In the case of Reinhart-Rogoff, the Excel error was what made them look ridiculous, but it was in fact the “unconventional weighting” of the data that had the most dramatic effect. Furthermore, ever since the paper had come out, academic economists were debating and challenging its conclusions from the get go. Even when legitimate scientific concerns were raised, policy-makers and other academics were not convinced. As soon as the Excel error was revealed, everything needed to be re-examined.

In the Nevins-Potti debacle, Baggerly and Coombes wrote article after article pointing out all the problems and, for the most part, no one in a position of power really cared. The Nevins-Potti errors were real zingers too, not some trivial Excel error (i.e. switching the labels between people with disease and people without disease). But in the end, it took Potti’s claim of being a Rhodes Scholar to bring him down. Clearly, the years of academic debate beforehand were meaningless compared to lying on a CV.

In the Reinhart-Rogoff case, reproducibility was an issue and if the data had been made available earlier, the problems would have been discovered earlier and perhaps that would have headed off years of academic debate (for better or for worse). In the Nevins-Potti example, reproducibility was not an issue–the original Nature Medicine study was done using public data and so was reproducible (although it would have been easier if code had been made available). The problem there is that no one listened.

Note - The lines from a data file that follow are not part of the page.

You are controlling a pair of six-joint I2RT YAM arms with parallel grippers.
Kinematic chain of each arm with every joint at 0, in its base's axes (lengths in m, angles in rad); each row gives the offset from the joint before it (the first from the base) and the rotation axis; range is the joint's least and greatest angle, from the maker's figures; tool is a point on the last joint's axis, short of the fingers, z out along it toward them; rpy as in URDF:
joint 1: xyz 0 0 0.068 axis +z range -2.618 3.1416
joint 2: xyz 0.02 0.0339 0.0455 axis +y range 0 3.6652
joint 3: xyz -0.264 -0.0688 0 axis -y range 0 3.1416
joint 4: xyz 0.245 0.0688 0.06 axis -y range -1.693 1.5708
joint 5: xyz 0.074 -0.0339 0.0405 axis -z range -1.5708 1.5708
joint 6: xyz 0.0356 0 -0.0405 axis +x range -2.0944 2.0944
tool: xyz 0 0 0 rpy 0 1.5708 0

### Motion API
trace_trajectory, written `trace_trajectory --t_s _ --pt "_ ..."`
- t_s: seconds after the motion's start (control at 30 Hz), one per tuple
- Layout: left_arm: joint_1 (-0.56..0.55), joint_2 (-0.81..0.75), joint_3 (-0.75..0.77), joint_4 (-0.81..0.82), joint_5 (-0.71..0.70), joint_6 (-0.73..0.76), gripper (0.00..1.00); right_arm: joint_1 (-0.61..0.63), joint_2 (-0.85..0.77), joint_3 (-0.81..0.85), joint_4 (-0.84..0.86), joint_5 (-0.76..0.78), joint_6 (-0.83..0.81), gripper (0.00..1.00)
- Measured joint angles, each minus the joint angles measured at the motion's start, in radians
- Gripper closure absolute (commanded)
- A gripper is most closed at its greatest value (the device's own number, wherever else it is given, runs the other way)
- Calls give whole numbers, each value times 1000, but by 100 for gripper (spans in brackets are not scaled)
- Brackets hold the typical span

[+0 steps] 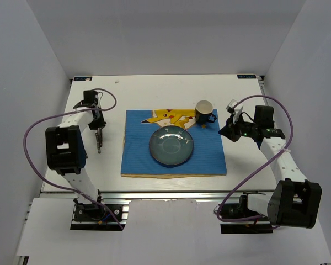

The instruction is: Set the dinner table for one person

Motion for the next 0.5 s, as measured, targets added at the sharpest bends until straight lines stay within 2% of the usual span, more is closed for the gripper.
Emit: trace_trajectory --t_s 0.5 --pt "3 125 44 23 -12 54 61 0 13 2 0 -1 3 89"
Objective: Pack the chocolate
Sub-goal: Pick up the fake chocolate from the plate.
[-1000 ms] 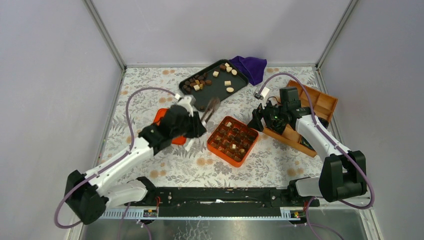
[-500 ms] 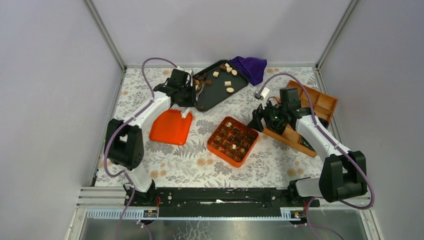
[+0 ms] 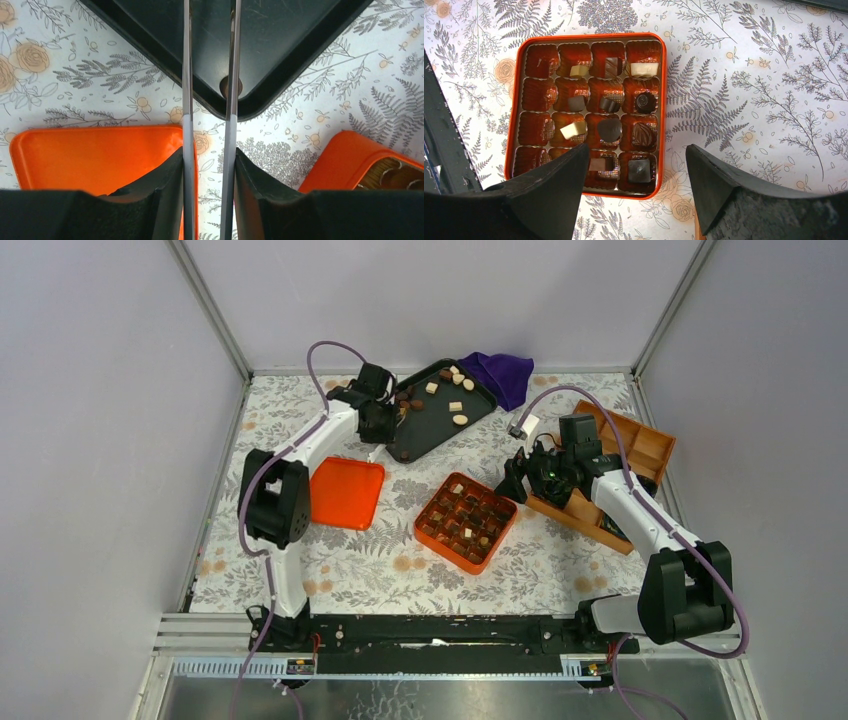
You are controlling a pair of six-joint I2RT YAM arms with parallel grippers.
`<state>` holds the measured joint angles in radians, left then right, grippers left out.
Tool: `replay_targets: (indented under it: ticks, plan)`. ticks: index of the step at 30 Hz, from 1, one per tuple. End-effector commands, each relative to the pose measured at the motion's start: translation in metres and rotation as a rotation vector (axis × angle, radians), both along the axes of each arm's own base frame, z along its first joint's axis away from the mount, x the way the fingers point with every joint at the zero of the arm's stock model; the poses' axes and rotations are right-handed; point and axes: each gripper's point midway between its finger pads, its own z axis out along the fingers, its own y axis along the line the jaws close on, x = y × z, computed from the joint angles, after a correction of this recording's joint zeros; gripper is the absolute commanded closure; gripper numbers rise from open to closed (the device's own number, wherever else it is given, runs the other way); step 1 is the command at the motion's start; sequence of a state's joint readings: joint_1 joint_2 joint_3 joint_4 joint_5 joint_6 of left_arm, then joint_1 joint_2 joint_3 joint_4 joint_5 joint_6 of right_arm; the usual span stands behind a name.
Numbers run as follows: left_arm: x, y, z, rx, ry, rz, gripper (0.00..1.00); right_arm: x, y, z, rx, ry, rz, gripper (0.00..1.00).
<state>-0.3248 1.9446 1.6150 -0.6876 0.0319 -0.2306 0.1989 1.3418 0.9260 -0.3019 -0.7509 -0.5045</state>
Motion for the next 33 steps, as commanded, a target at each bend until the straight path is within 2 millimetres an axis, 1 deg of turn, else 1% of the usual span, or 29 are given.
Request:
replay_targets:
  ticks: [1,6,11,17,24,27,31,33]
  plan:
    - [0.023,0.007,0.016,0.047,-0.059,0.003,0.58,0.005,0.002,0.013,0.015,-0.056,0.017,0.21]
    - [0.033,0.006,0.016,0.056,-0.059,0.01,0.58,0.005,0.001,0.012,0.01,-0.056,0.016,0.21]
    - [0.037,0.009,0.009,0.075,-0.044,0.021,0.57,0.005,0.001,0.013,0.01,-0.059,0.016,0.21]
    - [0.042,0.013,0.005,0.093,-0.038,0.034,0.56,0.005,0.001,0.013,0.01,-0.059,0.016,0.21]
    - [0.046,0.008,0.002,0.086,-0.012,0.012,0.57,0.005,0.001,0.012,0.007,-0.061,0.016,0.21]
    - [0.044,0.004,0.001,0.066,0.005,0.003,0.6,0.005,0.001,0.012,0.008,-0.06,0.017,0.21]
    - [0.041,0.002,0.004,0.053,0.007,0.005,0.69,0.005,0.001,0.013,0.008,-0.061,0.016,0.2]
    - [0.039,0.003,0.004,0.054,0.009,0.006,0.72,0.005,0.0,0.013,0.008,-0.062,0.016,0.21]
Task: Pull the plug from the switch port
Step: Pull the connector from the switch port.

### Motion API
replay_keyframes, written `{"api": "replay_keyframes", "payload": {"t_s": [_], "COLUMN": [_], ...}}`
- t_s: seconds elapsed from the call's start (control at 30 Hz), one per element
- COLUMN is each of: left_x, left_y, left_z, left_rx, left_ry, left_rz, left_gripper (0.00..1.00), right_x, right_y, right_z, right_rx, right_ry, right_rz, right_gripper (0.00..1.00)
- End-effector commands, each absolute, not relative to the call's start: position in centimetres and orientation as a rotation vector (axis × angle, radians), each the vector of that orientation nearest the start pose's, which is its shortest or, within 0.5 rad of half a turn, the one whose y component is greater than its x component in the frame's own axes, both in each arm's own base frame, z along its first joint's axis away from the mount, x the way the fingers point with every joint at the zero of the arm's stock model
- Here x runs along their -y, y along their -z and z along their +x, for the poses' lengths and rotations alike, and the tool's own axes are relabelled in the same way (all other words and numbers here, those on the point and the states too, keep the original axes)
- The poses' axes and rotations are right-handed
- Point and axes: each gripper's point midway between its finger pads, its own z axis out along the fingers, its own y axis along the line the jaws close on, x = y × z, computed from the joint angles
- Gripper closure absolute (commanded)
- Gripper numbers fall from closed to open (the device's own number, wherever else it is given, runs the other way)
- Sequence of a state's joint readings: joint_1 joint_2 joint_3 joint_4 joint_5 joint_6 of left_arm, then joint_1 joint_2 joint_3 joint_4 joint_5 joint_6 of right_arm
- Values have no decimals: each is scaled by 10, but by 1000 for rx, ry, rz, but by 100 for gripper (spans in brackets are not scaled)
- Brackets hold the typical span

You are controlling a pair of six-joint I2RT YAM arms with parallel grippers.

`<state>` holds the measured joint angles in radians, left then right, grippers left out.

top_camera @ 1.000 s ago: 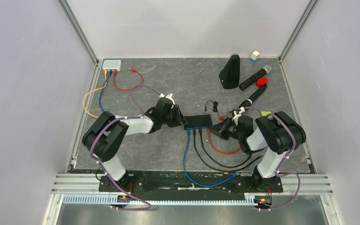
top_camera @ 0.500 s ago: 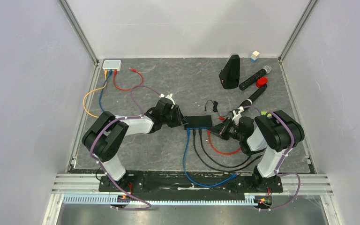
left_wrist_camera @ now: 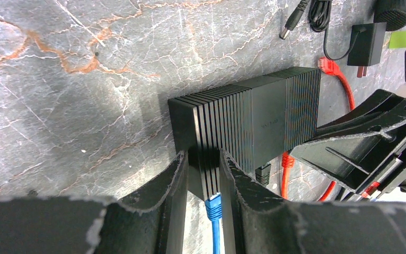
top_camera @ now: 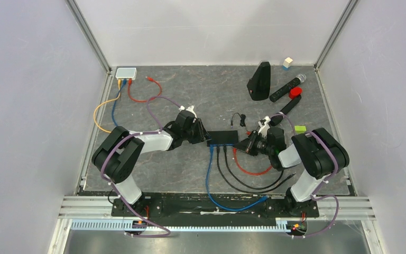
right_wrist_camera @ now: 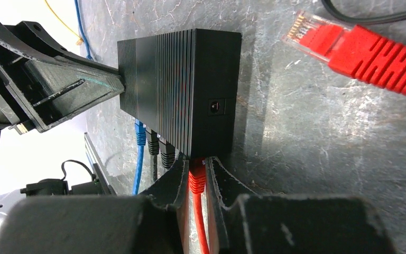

One has to wonder if the academic system is working in this regard. In both cases, it took a minor, but _personal _failing, to bring down the entire edifice. But the protestations of reputable academics, challenging the research on the merits, were ignored. I’d say in both cases the original research conveniently said what people wanted to hear (debt slows growth, personalized gene signatures can predict response to chemotherapy), and so no amount of research would convince people to question the original findings.

One also has to wonder whether reproducibility is of any help here. I certainly don’t think it hurts, but in the case of Nevins-Potti, where the errors were shockingly obvious to anyone paying attention, the problems were deemed merely technical (i.e. statistical). The truth is, reproducibility will be most necessary in highly technical and complex analyses where it’s often not obvious how an analysis is done. If you can show a flaw in an analysis that is complicated, what’s the use if your work will be written off as merely concerned with technical details (as if those weren’t important)? Most of the news articles surrounding Reinhart-Rogoff characterized the problems as complex and statistical (i.e. not important) and not concerned with fundamental questions of interest.

In both cases, I think science was used to push an external agenda, and when the science was called into question, it was difficult to back down. I’ll write more in a future post about these kinds of situations and what, if anything, we can do to improve matters.